- _Directions_
List each line of the data that holds the string "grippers", please.

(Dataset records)
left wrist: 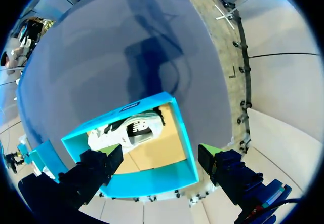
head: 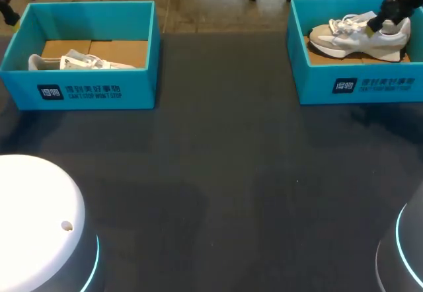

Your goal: Take the shoe out of the shoebox, open the shoe tongue, remove and reinsert the insole, then place the shoe into the shoebox

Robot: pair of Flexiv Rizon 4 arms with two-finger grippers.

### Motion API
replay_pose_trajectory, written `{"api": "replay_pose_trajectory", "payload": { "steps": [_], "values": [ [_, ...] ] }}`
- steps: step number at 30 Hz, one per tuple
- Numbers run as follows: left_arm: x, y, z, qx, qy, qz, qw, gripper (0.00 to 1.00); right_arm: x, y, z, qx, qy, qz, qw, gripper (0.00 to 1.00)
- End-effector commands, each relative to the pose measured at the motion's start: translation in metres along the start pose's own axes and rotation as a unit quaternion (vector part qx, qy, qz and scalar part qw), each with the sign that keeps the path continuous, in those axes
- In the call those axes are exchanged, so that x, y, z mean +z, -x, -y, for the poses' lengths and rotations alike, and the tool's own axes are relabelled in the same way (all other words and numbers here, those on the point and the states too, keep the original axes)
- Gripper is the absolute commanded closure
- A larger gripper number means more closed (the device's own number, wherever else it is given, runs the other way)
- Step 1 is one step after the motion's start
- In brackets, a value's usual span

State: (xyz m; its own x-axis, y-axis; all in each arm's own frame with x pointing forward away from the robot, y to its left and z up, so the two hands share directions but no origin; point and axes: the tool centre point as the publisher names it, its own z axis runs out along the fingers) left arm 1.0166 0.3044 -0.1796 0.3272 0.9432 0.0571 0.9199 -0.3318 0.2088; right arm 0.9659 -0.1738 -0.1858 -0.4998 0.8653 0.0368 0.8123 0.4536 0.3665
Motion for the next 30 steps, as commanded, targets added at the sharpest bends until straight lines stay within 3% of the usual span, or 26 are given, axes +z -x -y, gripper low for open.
{"api": "replay_pose_trajectory", "payload": {
  "steps": [1, 4, 10, 17, 30],
  "values": [
    [0.0, 0.0, 0.0, 0.0, 0.0, -0.001, 1.0, 0.0, 0.015, 0.016, -0.009, 0.138, 0.049, 0.059, 0.987, 0.0],
    [0.0, 0.0, 0.0, 0.0, 0.0, -0.001, 1.0, 0.0, 0.03, 0.032, -0.015, 0.176, 0.052, 0.062, 0.981, 0.0],
    [0.0, 0.0, 0.0, 0.0, 0.0, -0.001, 1.0, 0.0, 0.06, 0.057, -0.013, 0.207, 0.014, 0.072, 0.976, 0.0],
    [0.0, 0.0, 0.0, 0.0, 0.0, -0.001, 1.0, 0.0, 0.071, 0.084, -0.001, 0.237, -0.006, 0.08, 0.968, 0.0],
    [0.0, 0.0, 0.0, 0.0, 0.0, -0.001, 1.0, 0.0, 0.066, 0.08, 0.0, 0.239, -0.008, 0.064, 0.969, 0.0]
  ]
}}
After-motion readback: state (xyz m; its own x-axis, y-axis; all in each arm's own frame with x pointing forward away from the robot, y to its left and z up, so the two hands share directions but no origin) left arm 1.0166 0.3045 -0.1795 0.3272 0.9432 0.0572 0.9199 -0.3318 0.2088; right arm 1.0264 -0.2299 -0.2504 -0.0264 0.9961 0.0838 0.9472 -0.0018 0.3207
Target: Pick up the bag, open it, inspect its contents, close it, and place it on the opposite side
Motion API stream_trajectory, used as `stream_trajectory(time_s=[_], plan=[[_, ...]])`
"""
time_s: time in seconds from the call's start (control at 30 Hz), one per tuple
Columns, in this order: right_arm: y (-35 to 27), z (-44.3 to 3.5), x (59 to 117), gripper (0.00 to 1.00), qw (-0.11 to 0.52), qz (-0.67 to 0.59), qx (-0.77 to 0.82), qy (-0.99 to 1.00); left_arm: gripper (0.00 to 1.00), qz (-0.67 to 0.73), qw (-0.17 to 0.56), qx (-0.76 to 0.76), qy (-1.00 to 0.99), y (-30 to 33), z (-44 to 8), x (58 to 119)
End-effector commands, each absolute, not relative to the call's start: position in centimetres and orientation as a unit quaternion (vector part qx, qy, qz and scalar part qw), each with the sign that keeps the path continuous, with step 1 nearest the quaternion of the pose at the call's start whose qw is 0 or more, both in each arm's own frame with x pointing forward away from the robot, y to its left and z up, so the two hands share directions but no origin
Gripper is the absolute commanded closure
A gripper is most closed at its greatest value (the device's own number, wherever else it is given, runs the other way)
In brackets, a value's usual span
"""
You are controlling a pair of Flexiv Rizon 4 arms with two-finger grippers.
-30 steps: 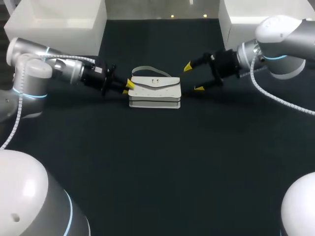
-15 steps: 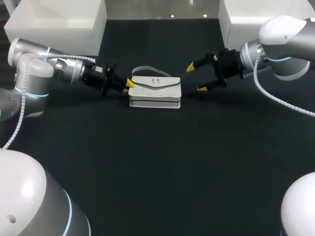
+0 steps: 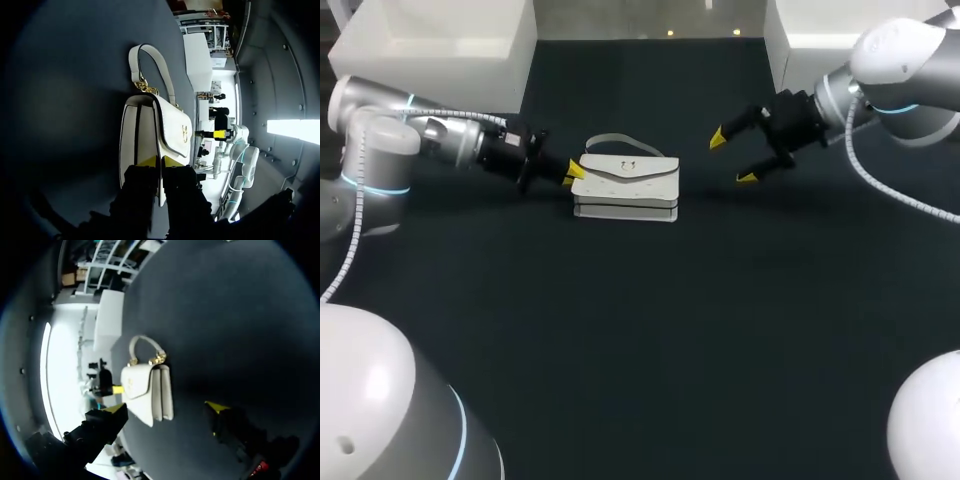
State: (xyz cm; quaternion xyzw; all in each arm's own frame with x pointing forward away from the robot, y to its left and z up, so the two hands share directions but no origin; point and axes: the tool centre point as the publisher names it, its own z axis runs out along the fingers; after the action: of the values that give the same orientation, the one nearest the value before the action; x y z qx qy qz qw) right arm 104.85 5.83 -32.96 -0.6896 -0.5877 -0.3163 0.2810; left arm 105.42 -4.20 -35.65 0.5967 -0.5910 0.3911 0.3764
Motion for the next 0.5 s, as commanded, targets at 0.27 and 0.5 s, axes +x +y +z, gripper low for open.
stream_trajectory(time_s=[0.27,0.5], plan=[[0.8,-30.4,104.0,0.00,0.170,-0.225,-0.728,-0.625,1.00,0.385,0.353,0.606,-0.600,1.0,-35.1,104.9],[-0.2,-30.1,104.1,0.00,0.148,-0.212,-0.759,-0.598,1.00,0.387,0.335,0.611,-0.604,3.5,-34.9,104.5]])
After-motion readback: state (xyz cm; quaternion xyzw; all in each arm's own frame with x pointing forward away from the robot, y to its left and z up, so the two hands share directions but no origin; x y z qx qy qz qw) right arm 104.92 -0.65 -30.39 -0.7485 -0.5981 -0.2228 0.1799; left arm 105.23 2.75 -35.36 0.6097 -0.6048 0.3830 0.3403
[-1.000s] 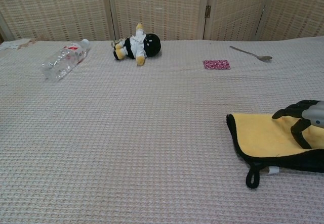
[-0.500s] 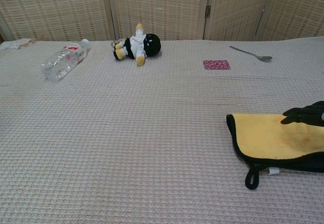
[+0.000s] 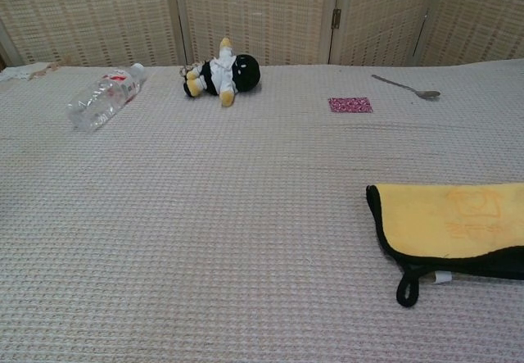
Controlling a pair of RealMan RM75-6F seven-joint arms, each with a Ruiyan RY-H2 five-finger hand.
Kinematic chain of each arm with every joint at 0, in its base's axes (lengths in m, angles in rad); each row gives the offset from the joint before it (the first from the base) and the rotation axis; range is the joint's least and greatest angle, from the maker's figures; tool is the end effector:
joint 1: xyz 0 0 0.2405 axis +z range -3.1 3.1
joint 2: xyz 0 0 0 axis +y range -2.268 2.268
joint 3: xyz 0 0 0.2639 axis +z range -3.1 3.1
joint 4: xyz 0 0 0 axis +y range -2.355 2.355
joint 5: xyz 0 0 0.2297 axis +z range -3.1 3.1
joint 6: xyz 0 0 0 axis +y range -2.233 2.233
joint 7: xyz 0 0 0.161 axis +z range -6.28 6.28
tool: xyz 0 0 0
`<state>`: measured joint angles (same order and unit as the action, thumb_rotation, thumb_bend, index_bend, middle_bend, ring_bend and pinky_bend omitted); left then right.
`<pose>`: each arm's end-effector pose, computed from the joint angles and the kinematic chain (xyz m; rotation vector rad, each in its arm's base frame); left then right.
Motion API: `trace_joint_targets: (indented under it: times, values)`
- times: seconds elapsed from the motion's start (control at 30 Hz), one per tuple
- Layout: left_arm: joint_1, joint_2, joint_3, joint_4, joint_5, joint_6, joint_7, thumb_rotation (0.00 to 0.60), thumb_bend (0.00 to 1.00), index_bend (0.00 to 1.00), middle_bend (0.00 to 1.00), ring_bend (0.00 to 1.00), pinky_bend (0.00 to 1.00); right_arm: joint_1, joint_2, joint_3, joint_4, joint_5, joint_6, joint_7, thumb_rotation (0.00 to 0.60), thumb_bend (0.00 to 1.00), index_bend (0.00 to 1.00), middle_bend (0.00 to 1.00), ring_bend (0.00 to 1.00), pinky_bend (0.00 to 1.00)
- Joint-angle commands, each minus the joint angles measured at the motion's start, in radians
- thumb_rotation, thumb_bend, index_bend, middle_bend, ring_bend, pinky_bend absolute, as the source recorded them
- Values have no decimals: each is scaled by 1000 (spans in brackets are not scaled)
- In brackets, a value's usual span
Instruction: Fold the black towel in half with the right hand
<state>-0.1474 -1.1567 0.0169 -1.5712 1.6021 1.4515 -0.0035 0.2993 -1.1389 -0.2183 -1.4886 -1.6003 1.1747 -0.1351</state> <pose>-0.3116 0.2035 0.1144 -1.5654 -0.8923 -0.9366 -0.3484 -0.1932 0.0718 1.9794 -0.8665 0.4930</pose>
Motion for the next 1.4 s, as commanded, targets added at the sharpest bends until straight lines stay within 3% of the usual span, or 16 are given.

- _Problem solution_
Robot: pair of Flexiv Rizon 4 arms with two-finger grippers.
You are controlling a pair of Flexiv Rizon 4 arms with two-finger grippers.

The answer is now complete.